Despite some of the most extensive sanctions the U.S. has imposed—targeting Iran’s oil sector to curb its nuclear program and funding of groups like Hamas and Hezbollah—the actual impact on oil flows has been limited.

“The physical market has not seen any long-term impact on the flow of Iranian oil,” said Brian Leisen, global energy strategist at RBC Capital Markets.

Iran’s petroleum and petrochemical exports generated an estimated $70 billion in 2023, according to a U.S. Congressional report.

Discounted Crude Attracts Smaller Chinese Refineries

Iranian crude is often priced lower than Persian Gulf or Russian oil, drawing demand from independent Chinese refineries, or "teapots." For example, Iran Light crude traded at $6–$7 cheaper per barrel than UAE’s Upper Zakum, a non-sanctioned grade of similar quality, according to Kpler’s Muyu Xu.

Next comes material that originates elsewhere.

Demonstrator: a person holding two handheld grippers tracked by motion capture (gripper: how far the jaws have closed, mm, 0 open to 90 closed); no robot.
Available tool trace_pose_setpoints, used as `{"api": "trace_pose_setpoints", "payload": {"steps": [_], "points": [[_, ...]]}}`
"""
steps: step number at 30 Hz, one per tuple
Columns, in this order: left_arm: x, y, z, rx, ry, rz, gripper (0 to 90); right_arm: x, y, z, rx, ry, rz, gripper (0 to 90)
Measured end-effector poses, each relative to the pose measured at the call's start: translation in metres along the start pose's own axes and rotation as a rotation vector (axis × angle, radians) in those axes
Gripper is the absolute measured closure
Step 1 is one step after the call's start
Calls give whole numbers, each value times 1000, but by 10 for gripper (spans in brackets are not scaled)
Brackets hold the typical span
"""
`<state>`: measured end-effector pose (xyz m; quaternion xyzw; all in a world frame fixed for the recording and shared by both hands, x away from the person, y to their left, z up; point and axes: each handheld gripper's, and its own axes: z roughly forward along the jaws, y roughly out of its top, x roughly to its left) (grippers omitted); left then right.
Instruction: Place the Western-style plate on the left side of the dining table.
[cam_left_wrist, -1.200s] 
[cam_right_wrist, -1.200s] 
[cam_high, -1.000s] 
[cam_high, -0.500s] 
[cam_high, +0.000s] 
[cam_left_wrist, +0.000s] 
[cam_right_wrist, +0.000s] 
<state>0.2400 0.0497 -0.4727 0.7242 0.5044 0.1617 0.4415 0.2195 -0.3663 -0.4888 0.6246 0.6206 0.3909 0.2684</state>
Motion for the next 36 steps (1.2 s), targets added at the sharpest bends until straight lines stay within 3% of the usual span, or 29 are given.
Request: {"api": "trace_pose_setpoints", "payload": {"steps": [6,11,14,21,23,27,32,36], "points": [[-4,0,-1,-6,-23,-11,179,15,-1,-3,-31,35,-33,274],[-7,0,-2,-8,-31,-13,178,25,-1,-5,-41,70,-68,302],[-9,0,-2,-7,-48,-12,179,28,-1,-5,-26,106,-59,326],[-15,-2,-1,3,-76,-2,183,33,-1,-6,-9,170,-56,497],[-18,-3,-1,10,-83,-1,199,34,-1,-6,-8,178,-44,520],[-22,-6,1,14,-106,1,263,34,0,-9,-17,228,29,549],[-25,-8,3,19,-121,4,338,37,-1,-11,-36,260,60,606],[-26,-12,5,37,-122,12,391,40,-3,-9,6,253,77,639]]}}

Teapots typically purchase crude on a delivered basis, meaning Iranian sellers arrange shipping, minimizing risk for Chinese buyers.

Shadow Shipping and “Spoofing” Obscure Oil Origins

Much of this oil doesn’t travel directly from Iran to China. Instead, shipments often involve multiple ship-to-ship (STS) transfers in regions like the Middle East Gulf or the Strait of Malacca. These allow sanctioned oil to be transferred onto non-sanctioned vessels, masking its origin.

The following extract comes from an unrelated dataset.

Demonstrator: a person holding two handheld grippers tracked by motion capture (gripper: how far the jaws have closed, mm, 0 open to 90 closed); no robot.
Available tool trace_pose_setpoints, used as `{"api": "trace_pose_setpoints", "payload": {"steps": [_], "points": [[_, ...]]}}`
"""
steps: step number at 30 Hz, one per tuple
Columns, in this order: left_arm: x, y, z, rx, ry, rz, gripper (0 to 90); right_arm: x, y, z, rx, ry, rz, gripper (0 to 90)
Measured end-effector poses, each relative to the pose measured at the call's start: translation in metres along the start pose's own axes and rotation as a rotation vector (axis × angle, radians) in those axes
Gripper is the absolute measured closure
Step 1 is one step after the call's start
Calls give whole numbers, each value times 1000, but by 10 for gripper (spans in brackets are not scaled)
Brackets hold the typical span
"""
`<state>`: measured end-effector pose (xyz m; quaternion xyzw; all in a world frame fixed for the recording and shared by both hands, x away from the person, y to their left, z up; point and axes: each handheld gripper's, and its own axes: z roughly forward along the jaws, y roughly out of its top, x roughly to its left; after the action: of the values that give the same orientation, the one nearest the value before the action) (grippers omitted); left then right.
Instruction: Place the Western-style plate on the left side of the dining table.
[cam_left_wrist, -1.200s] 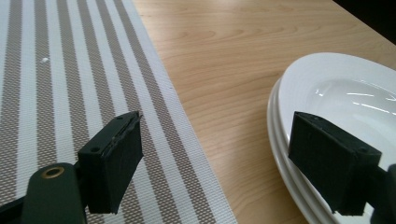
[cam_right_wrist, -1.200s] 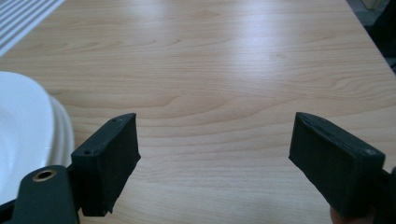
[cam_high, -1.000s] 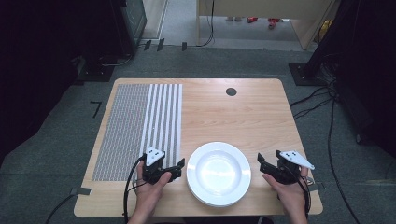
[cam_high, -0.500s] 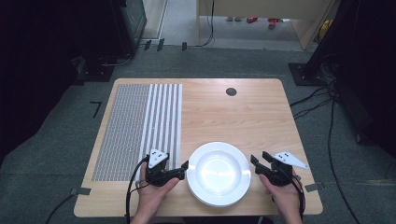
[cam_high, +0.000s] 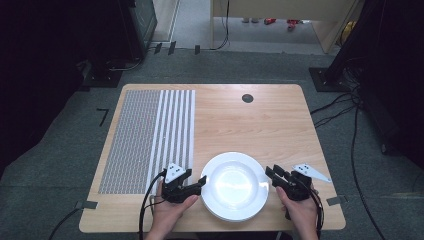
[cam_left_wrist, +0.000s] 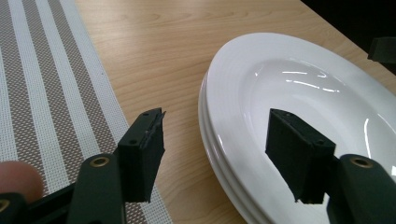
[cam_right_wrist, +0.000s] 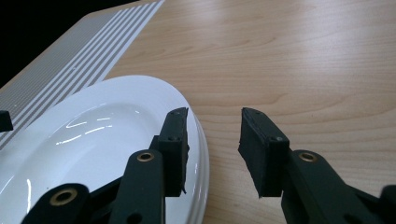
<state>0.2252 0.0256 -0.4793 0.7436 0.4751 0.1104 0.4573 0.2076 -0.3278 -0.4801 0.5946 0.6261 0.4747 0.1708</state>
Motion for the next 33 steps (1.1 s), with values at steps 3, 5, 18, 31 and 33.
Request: {"api": "trace_pose_setpoints", "payload": {"steps": [3,5,18,31,33], "points": [[0,-2,2,9,-3,-2,423,-1,0,1,25,15,23,662],[-1,-3,2,14,-1,-2,446,-2,0,2,43,48,44,671],[-3,-6,5,47,-63,-24,556,-5,-4,3,74,108,127,795],[-2,-7,6,66,-104,-44,576,-10,-9,-4,154,151,194,809],[-2,-7,6,67,-105,-48,576,-11,-10,-4,150,153,208,809]]}}
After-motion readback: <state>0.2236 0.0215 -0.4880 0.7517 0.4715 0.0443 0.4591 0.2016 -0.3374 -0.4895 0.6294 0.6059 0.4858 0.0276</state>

Tactics like “spoofing”—where tankers transmit false location data—are commonly used to further obscure the oil’s path.

Yuan-Based Payments Evade Dollar Restrictions

Payments are usually made in Chinese yuan (renminbi) through small, U.S.-sanctioned banks, keeping transactions away from the SWIFT system and avoiding exposure to the U.S. dollar.

"Because there is no dollar exposure, exclusion from SWIFT doesn’t seriously disrupt the oil flows," Leisen added.

Malaysia Becomes a Key Transshipment Hub

The eastern coast of Peninsular Malaysia has emerged as a major hub for ship-to-ship transfers of Iranian oil, according to Bridget Diakun, senior analyst at Lloyd’s List Intelligence.

“I’ve seen a lot of tankers spoofing their location off Malaysia, taking added precautions to hide STS activity and obfuscate cargo origin,” she told CNBC.

In 2024, China’s crude imports from Malaysia jumped to 1.4 million barrels/day, well above Malaysia’s domestic production of 0.6 million barrels/day, raising suspicions of re-labeled Iranian crude.

Trump’s Surprise Remarks Stir Uncertainty

This week, Donald Trump surprised markets with a Truth Social post suggesting China would be allowed to continue buying Iranian oil, contradicting earlier hardline positions. U.S. crude prices fell 6% following the statement.

A White House official later clarified that Trump’s comments do not reflect a change in U.S. sanctions policy.

Muyu Xu of Kpler said the comment could be a “calculated trade-off,” possibly aimed at encouraging Iran to maintain a ceasefire and re-engage in nuclear negotiations, while also signaling goodwill toward China.

“While it’s too soon to say if this means future waivers, a slower pace of new sanctions could further enable this trade,” she said.

Despite political uncertainty, analysts expect Iranian oil exports to China to continue, especially to the independent refineries that dominate this trade.